--- TASK DIRECTIONS ---
Total the lines of the entries below that hold the string "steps", then write only that total.

Items listed in a dataset
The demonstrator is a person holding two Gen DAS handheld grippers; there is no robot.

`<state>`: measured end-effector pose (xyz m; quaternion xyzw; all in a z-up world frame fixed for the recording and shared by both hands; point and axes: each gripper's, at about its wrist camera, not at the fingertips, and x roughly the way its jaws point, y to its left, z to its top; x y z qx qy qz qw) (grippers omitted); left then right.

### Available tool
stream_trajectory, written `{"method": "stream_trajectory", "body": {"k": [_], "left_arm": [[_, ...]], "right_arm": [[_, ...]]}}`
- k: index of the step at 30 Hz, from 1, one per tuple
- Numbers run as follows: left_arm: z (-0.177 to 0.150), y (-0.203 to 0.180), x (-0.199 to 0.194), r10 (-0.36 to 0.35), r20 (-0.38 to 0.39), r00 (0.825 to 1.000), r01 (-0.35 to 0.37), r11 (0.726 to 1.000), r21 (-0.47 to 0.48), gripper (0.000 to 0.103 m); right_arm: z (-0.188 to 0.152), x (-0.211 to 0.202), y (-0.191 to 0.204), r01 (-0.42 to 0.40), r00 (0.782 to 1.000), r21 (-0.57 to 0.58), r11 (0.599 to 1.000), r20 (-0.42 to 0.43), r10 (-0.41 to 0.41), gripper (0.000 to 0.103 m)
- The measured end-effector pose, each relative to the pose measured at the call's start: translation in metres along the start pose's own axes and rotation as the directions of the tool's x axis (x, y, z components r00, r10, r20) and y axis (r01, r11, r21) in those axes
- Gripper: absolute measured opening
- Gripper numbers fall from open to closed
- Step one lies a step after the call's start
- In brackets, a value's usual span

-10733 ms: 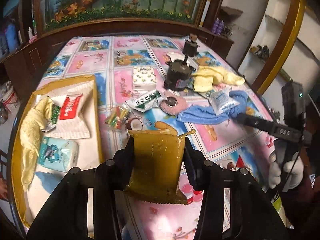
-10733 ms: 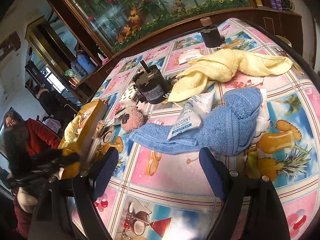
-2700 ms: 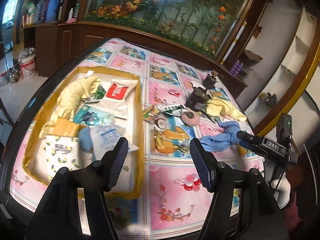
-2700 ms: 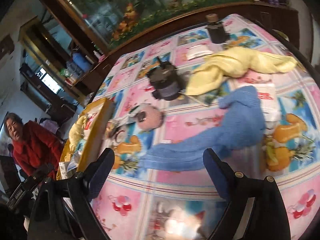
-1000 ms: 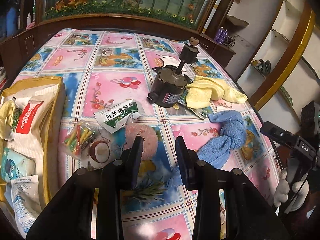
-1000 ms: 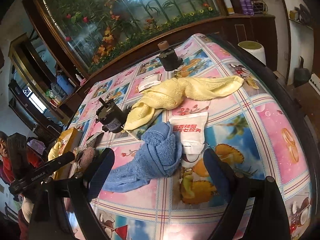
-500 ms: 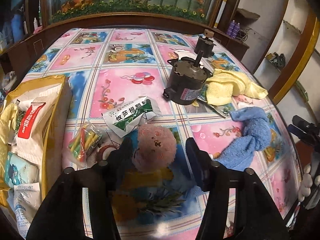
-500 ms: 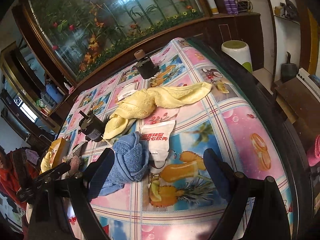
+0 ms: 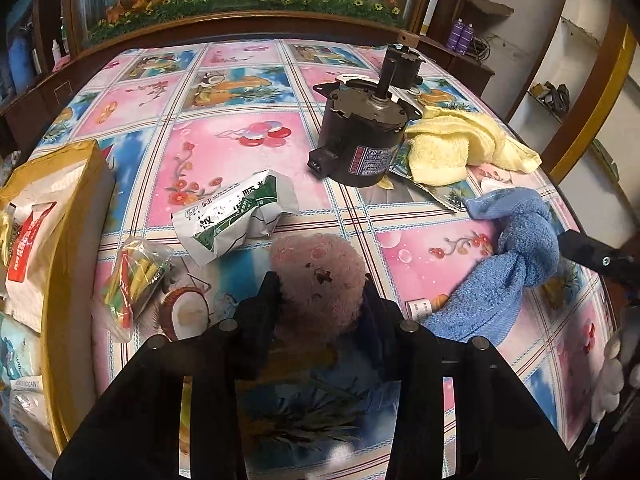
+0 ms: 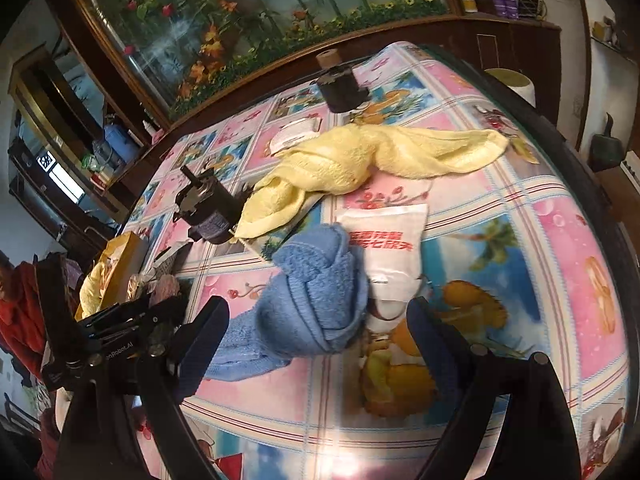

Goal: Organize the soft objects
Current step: 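Grasp the pink plush ball with the left gripper while the right gripper grasps the large blue towel, then carry the pink plush ball and blue towel into the tray and release both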

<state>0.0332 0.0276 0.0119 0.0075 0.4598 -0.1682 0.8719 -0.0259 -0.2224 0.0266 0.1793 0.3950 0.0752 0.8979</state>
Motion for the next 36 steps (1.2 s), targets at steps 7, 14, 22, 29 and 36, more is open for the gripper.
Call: {"method": "stream_trajectory", "body": {"k": [7,14,22,29,36], "left_arm": [[-0.005,0.000,-0.018,-0.047,0.036,0.998,0.049,0.998,-0.032,0.037],[-0.010,0.003,-0.062,-0.088,0.120,0.989,0.097,0.993,-0.069,0.037],[-0.025,0.026,-0.130,-0.077,0.238,0.968,0.108,0.986,-0.123,0.037],[-0.044,0.065,-0.183,0.003,0.316,0.949,0.060,0.980,-0.191,0.037],[-0.070,0.124,-0.207,0.110,0.330,0.937,0.000,0.948,-0.317,0.038]], "right_arm": [[-0.007,0.034,0.032,0.111,0.991,-0.105,0.988,-0.059,-0.118,0.051],[-0.012,0.010,0.034,0.057,0.998,-0.085,0.995,-0.020,-0.059,0.050],[-0.010,-0.034,0.063,-0.020,0.997,-0.103,0.994,0.066,0.027,0.050],[-0.002,-0.069,0.115,-0.123,0.983,-0.186,0.975,0.116,0.146,0.050],[0.011,-0.074,0.177,-0.265,0.951,-0.251,0.931,0.089,0.295,0.050]]}}
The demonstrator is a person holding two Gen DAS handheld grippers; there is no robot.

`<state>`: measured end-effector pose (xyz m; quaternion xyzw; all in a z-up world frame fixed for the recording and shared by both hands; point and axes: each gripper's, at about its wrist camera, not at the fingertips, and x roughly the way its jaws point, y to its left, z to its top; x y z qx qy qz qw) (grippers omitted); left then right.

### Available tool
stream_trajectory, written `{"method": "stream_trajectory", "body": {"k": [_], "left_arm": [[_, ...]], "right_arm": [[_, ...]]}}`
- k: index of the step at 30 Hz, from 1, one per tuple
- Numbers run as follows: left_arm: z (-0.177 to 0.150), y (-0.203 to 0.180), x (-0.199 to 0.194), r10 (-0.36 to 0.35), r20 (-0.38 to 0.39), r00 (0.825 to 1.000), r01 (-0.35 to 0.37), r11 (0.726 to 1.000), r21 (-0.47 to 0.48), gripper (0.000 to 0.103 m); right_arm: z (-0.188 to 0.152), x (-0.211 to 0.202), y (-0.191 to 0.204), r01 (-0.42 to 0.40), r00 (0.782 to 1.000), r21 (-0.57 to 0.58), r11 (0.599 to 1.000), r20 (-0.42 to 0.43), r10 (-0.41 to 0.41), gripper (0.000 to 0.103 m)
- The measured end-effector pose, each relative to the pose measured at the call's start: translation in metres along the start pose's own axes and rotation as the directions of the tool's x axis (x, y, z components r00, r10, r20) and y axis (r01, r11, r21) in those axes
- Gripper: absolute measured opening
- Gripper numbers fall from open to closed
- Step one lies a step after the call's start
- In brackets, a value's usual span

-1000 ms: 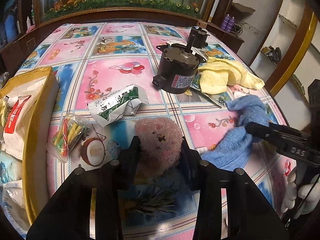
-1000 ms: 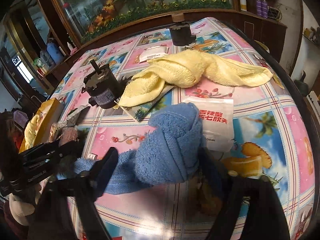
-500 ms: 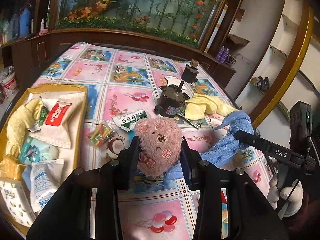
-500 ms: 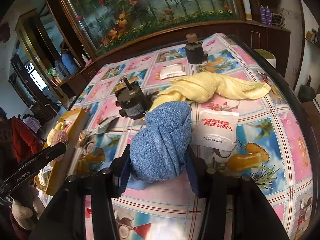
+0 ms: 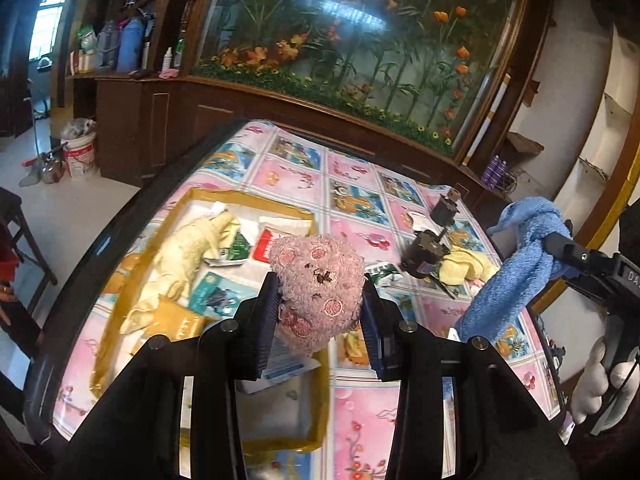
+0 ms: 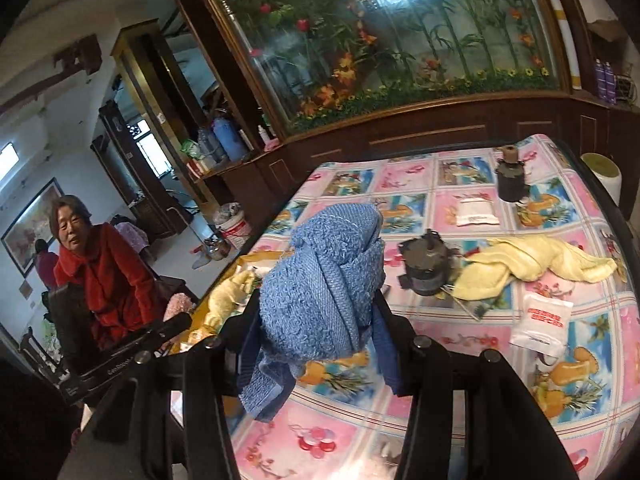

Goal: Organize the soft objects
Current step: 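Carry the pink plush ball and blue towel into the tray and release both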

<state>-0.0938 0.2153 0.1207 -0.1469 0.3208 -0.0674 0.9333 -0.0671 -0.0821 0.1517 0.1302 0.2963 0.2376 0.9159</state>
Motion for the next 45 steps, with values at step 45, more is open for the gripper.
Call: {"method": "stream_trajectory", "body": {"k": [45], "left_arm": [[-0.022,0.053,-0.009,0.255,-0.005,0.967,-0.255,0.965,-0.066,0.049]], "right_arm": [[-0.030,0.191,0.105,0.006,0.955,-0.177,0.984,-0.291,-0.059,0.059]]}}
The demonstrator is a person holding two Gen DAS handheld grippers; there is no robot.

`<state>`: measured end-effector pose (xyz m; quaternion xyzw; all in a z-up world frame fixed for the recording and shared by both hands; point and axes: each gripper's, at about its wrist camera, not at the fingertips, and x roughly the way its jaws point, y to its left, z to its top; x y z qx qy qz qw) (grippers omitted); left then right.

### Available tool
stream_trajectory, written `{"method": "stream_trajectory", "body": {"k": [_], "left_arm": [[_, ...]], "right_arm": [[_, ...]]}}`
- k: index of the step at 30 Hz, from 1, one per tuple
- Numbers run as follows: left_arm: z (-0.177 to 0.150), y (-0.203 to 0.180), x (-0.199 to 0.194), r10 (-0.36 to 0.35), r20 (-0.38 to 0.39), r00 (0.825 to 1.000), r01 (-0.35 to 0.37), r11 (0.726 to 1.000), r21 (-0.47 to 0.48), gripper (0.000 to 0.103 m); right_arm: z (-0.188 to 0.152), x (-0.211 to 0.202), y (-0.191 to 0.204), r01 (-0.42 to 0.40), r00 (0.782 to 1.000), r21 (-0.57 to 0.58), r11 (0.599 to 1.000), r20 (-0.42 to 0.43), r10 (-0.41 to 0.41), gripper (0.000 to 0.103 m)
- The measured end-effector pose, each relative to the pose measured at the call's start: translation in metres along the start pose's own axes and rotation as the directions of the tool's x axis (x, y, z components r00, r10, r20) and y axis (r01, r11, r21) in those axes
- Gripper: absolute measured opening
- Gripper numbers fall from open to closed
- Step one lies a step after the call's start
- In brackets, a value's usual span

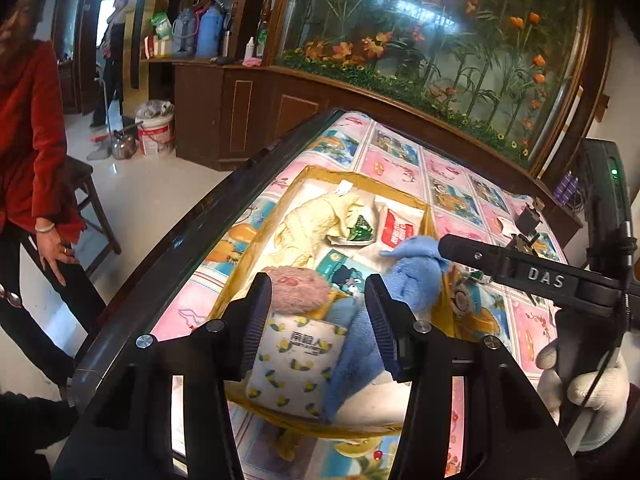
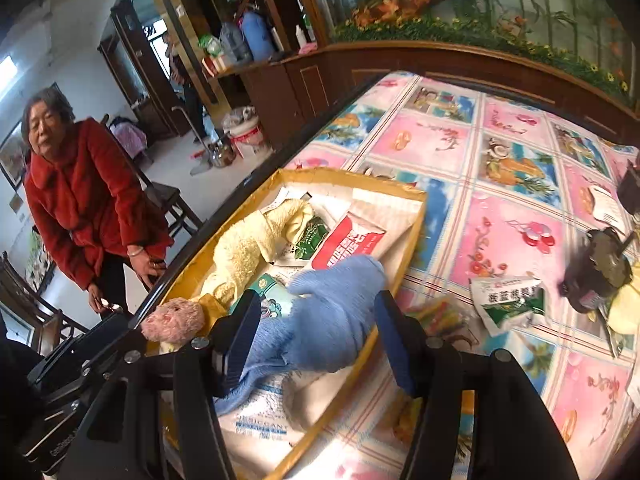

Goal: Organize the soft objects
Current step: 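Carry the pink plush ball and blue towel into the tray and release both, then grasp the green-printed sachet on the table with the left gripper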

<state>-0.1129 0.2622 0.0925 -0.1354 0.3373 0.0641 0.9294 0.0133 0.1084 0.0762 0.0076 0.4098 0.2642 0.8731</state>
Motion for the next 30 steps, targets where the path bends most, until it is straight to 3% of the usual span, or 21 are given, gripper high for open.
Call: {"method": "stream_trajectory", "body": {"k": [10,13,16,18,21,23,30], "left_arm": [[-0.017,-0.073,-0.028,0.073,0.096,0.993,-0.092,0.971,0.221,0.049],[-0.021,-0.090,-0.027,0.101,0.131,0.986,-0.133,0.954,0.267,0.068],[-0.019,-0.107,-0.018,0.125,0.114,0.986,-0.154,0.944,0.293,0.068],[-0.020,-0.118,-0.020,0.130,0.114,0.985,-0.160,0.937,0.311,0.068],[-0.022,-0.128,-0.019,0.154,0.116,0.981,-0.185,0.924,0.334,0.068],[-0.022,-0.133,-0.015,0.156,0.101,0.983,-0.181,0.925,0.335,0.068],[-0.032,-0.161,0.006,0.164,0.058,0.985,-0.173,0.900,0.400,0.068]], "right_arm": [[-0.045,-0.061,-0.033,-0.041,0.996,0.045,0.998,0.081,0.037,0.059],[-0.068,-0.085,-0.040,-0.062,0.991,0.051,0.997,0.119,0.056,0.061],[-0.065,-0.094,-0.049,-0.044,0.990,0.054,0.998,0.135,0.036,0.066],[-0.054,-0.107,-0.057,-0.028,0.983,0.077,0.997,0.182,0.014,0.066],[-0.046,-0.136,-0.069,-0.087,0.955,0.110,0.990,0.293,0.051,0.069],[-0.052,-0.141,-0.073,-0.060,0.947,0.106,0.993,0.319,0.023,0.081],[-0.097,-0.109,-0.109,-0.013,0.981,0.150,0.989,0.194,-0.016,0.081]]}}
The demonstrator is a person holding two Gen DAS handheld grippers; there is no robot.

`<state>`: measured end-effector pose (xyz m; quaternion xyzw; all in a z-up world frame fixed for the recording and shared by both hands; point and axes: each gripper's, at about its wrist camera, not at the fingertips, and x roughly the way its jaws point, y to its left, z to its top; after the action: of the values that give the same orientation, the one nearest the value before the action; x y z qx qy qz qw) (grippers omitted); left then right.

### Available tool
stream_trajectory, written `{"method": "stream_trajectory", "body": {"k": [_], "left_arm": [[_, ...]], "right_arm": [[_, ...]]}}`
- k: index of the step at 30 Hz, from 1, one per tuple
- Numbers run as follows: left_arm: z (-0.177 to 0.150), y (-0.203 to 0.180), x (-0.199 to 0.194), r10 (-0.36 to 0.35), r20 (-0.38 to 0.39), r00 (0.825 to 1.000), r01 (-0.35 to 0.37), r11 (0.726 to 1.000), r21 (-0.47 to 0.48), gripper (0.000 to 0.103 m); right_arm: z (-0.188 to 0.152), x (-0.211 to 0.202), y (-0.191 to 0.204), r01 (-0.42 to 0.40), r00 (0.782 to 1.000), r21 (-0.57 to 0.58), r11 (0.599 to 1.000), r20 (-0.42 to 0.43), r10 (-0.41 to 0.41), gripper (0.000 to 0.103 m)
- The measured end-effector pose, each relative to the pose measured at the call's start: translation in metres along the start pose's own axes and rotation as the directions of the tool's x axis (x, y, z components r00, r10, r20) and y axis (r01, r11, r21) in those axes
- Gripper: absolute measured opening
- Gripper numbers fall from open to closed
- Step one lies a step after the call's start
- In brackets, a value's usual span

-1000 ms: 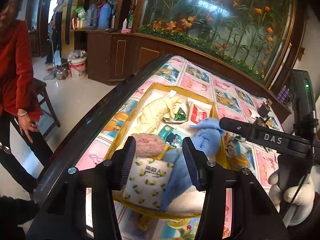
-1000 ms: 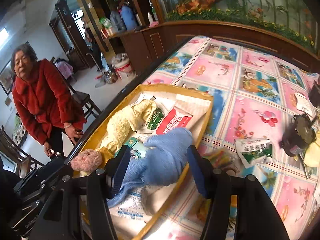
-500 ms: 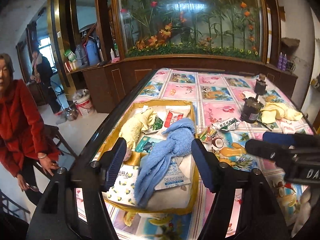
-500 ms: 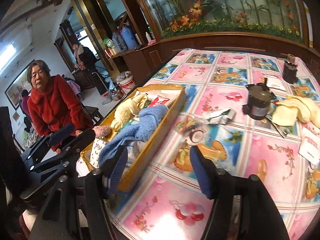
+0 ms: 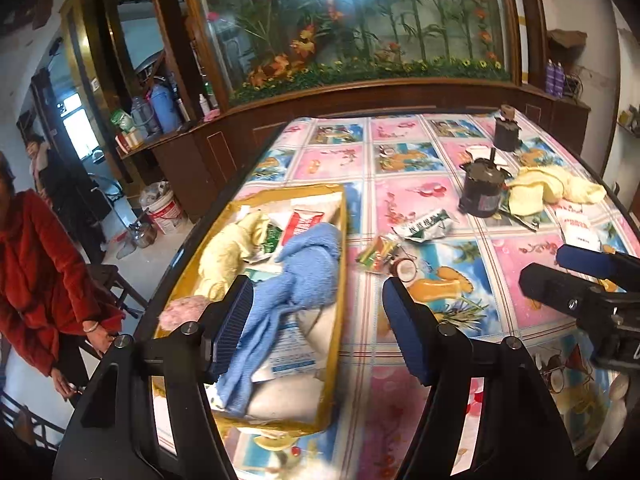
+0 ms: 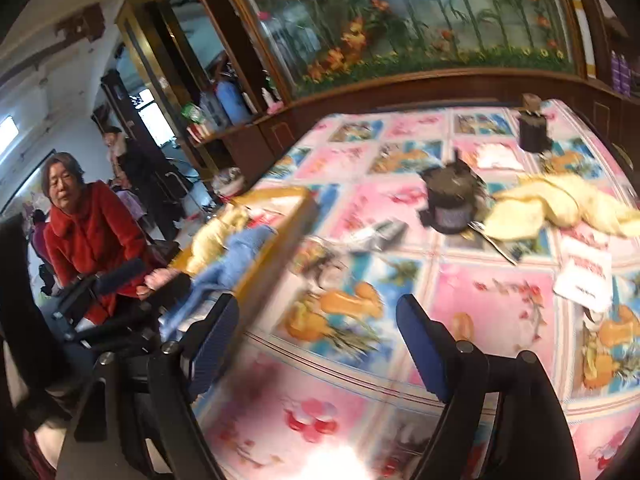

--- YOUR SOLUTION ---
3